Souvenir de pêche / La fureur du Lignon ou la colère des dieux, des souvenirs douloureux

Une rivière en fureur © Kizou Dumas

Combien de fois l'homme a-t-il dû survivre à la furie des eaux ? Les souvenirs de ces épisodes tragiques marquent la vie du pêcheur comme les cicatrices des crues donnent à lire le cours de la rivière.

17 octobre 2024 : le Lignon, mon Lignon, mon ami, s'est soudain mis en colère. Je le pêche depuis très longtemps, je connais bien son caractère capricieux, j'en ai déjà parlé dans cette même rubrique, mais j'avais oublié à quel point ses colères pouvaient être terribles.

Une énorme vague déferla

J'avais oublié aussi un certain 12 août, le 12 août 1963.

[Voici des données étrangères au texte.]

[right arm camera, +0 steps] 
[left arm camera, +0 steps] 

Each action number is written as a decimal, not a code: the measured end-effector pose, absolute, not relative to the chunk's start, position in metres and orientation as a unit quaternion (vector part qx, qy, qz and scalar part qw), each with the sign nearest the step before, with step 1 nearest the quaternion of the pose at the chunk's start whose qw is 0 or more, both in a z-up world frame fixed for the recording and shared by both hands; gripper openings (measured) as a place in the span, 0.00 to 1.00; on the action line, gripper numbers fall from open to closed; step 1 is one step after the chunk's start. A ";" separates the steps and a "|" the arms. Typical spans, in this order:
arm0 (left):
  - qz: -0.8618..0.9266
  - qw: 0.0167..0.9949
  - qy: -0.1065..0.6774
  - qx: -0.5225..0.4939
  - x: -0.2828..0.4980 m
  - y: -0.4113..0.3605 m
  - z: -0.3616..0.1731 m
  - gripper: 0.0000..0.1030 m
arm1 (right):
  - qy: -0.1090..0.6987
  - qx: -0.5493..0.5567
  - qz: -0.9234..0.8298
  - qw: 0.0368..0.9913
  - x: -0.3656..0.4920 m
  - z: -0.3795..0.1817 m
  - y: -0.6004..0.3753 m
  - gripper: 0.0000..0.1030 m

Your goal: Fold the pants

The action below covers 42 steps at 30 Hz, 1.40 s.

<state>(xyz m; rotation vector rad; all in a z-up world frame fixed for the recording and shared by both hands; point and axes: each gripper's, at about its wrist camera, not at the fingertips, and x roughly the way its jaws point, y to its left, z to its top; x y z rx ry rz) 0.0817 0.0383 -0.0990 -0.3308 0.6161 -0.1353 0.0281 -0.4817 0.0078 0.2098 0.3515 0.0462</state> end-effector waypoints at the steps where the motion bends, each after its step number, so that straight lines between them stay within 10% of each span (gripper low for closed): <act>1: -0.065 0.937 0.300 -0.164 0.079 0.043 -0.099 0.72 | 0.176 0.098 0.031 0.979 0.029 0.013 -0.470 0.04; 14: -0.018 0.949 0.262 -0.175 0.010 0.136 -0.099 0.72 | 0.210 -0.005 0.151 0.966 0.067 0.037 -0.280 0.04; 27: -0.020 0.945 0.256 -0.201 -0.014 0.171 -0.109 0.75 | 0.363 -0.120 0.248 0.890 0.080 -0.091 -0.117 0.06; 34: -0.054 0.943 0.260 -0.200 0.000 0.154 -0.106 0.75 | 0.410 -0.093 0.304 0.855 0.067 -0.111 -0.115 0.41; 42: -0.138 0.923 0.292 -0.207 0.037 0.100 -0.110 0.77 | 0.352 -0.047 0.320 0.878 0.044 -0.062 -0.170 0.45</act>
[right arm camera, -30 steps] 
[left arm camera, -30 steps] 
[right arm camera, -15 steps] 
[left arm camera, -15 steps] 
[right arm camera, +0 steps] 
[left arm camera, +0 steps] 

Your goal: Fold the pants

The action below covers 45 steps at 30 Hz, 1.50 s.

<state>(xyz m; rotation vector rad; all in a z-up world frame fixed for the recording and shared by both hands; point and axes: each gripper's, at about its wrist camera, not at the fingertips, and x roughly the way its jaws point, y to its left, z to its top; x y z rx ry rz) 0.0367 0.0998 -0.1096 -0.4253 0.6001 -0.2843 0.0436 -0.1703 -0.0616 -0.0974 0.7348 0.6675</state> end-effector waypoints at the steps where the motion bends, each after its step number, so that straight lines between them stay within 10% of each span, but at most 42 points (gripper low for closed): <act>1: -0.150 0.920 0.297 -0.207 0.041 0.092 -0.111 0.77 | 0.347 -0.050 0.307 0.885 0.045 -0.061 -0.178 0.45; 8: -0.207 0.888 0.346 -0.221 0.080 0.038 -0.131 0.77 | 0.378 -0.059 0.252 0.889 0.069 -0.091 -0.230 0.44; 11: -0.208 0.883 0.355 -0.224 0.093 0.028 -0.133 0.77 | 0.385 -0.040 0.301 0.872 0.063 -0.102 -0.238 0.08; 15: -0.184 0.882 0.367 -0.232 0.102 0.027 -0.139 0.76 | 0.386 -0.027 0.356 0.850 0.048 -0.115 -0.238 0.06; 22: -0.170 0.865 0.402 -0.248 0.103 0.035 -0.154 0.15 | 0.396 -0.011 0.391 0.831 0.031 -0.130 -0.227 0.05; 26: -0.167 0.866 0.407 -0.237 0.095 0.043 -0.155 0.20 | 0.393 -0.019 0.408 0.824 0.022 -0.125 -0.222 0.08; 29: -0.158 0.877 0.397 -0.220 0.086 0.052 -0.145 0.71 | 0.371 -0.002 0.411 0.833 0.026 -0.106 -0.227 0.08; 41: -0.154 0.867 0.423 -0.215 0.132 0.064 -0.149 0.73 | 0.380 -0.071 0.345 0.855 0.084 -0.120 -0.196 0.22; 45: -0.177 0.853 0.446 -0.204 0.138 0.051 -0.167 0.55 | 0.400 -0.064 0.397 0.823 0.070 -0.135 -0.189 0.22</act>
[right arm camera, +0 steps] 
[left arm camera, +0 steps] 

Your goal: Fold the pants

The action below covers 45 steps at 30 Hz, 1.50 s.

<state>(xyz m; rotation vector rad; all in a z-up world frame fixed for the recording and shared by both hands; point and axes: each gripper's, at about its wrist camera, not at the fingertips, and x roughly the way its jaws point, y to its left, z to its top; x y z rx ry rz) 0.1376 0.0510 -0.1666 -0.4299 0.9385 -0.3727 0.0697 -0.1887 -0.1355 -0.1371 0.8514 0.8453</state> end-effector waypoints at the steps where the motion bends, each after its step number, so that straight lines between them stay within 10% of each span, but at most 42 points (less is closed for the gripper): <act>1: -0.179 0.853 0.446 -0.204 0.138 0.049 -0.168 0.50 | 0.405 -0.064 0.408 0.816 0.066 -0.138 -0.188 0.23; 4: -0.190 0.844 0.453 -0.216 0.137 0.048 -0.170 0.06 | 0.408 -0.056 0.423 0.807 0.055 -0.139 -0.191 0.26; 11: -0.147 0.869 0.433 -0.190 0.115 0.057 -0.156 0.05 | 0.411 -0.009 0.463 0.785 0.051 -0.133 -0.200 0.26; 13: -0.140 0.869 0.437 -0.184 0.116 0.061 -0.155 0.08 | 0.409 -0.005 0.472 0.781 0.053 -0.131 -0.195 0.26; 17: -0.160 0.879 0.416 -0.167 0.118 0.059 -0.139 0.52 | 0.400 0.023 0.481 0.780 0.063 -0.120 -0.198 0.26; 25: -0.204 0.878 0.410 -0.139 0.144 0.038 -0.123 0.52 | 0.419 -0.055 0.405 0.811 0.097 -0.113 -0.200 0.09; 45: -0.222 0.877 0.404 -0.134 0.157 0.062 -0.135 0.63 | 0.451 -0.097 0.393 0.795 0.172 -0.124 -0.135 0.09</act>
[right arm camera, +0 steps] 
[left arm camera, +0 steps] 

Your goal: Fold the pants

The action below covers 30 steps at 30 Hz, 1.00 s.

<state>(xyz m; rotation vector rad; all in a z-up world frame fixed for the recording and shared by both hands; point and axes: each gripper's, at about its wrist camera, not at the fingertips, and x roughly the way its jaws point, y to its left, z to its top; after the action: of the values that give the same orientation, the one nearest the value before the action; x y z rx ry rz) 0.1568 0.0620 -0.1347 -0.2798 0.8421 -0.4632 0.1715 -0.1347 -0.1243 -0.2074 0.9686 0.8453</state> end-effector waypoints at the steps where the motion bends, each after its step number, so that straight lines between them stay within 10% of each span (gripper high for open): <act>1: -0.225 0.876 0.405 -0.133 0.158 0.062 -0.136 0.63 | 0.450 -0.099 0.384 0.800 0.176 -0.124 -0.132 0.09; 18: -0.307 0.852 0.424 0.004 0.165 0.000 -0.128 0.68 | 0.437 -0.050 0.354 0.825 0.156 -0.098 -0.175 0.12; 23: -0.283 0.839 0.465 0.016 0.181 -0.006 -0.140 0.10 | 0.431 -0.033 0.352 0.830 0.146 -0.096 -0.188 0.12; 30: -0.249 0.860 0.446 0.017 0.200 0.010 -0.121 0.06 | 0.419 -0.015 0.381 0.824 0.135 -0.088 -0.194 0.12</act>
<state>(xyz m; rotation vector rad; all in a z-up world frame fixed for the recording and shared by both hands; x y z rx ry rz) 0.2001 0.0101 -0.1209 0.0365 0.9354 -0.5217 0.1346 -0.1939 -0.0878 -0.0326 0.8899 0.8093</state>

Une chaleur accablante, un jour d'été comme un autre : les enfants de la colonie de vacances avaient installé leurs toiles de tente à Costerousse sur le bord du Lignon, en amont de Tence. Heureux et insouciants, ils se préparaient pour la baignade après la sieste. Le soleil dardait ses rayons sur la prairie fumante, l'après-midi s'annonçait splendide.

À quelques kilomètres de là, ma famille et moi préparions notre matériel de pêche. J'étais content, nous allions pêcher du côté de Tence. J'aimais déjà ce village de Haute-Loire, mais j'ignorais que bien des années plus tard, je m'y installerais. Mon père avait décidé que nous prospecterions un poste un peu en amont du pont de Costerousse où les vairons et les goujons étaient présents en abondance.      

Tout allait bien, la bourriche se remplissait copieusement, quand, vers le milieu de l'après-midi, de grosses gouttes se mirent à tomber et le tonnerre à gronder. Il fallait nous mettre à l'abri ! Nous eûmes juste le temps de rejoindre la voiture avant le déluge. Arrivés au village de Tence, cinq kilomètres en aval, bien que nous entendions au loin le bruit sourd de l'orage, le ciel était dégagé. En bon chef de patrouille, mon père proposa de poursuivre la partie de pêche au pied du grand pont. Alors que nous déployions gaiement nos cannes à pêche, une estafette de la gendarmerie nous enjoignit de quitter les lieux au plus vite. Les eaux du Lignon étaient en train de monter dangereusement.

Parvenus sur la route qui domine la rivière, nous constatâmes avec stupeur que l'emplacement que nous venions tout juste de quitter était entièrement submergé. Quelques minutes plus tard, le niveau atteignait le haut des arches du pont où plusieurs voitures restaient bloquées. En raison des pluies torrentielles, des embâcles s'étaient accumulés quelque part du côté de Costerousse et avaient formé un barrage sur la rivière. Quand l'amoncellement céda, l'énorme vague déferla vers l'aval, entraînant tout sur son passage.

Des embâcles s'étaient accumulés
Des embâcles s'étaient accumulés

Des souvenirs douloureux

Au lendemain de cette horrible journée, on découvrit le corps sans vie d'un enfant de la colonie accroché aux branches d'un arbre. Comme tout le reste, le courant l'avait emporté comme un fétu de paille. Le Lignon, ce jour-là, causa la mort de quatre personnes : deux enfants et deux jeunes moniteurs de la colonie engloutis par la rivière déchaînée alors qu'ils tentaient de sauver tous les enfants de la noyade.

Soixante ans après ce terrible événement, du plus profond de ma mémoire, la digue vient de se rompre aussi. Les souvenirs affluent, les meilleurs comme les plus douloureux. Ce sont les repères impalpables de toute mon existence de pêcheur qui s'accrochent, çà et là, aux berges de ce long fleuve qu'est ma vie.

Une crue meurtrière
Une crue meurtrière

18 octobre 2024, ce matin, je ne reconnais plus ma rivière, elle est défigurée. Son cours a totalement changé. Il ne reste plus rien de tous les postes à truites que je connaissais sur le bout de ma canne. Quand je la vois ainsi, je m'interroge. Est-elle la coupable ou est-elle la victime innocente de la colère des dieux ? Neptune et Jupiter, courroucés, outragés par les offenses que les hommes infligent à la planète Terre, se seraient-ils unis pour dénoncer leur insouciance ?

Peut-être ? Le passé doit montrer la voie et les hommes s'en emparer. Gageons que les instants magiques offerts par Dame Nature jalonneront éternellement les vagabondages du pêcheur contemplatif : un martin-pêcheur qui déchire d'une ligne bleue la brume du matin ou les exhalaisons de l'herbe fraîchement coupée au soir d'une chaude journée d'été.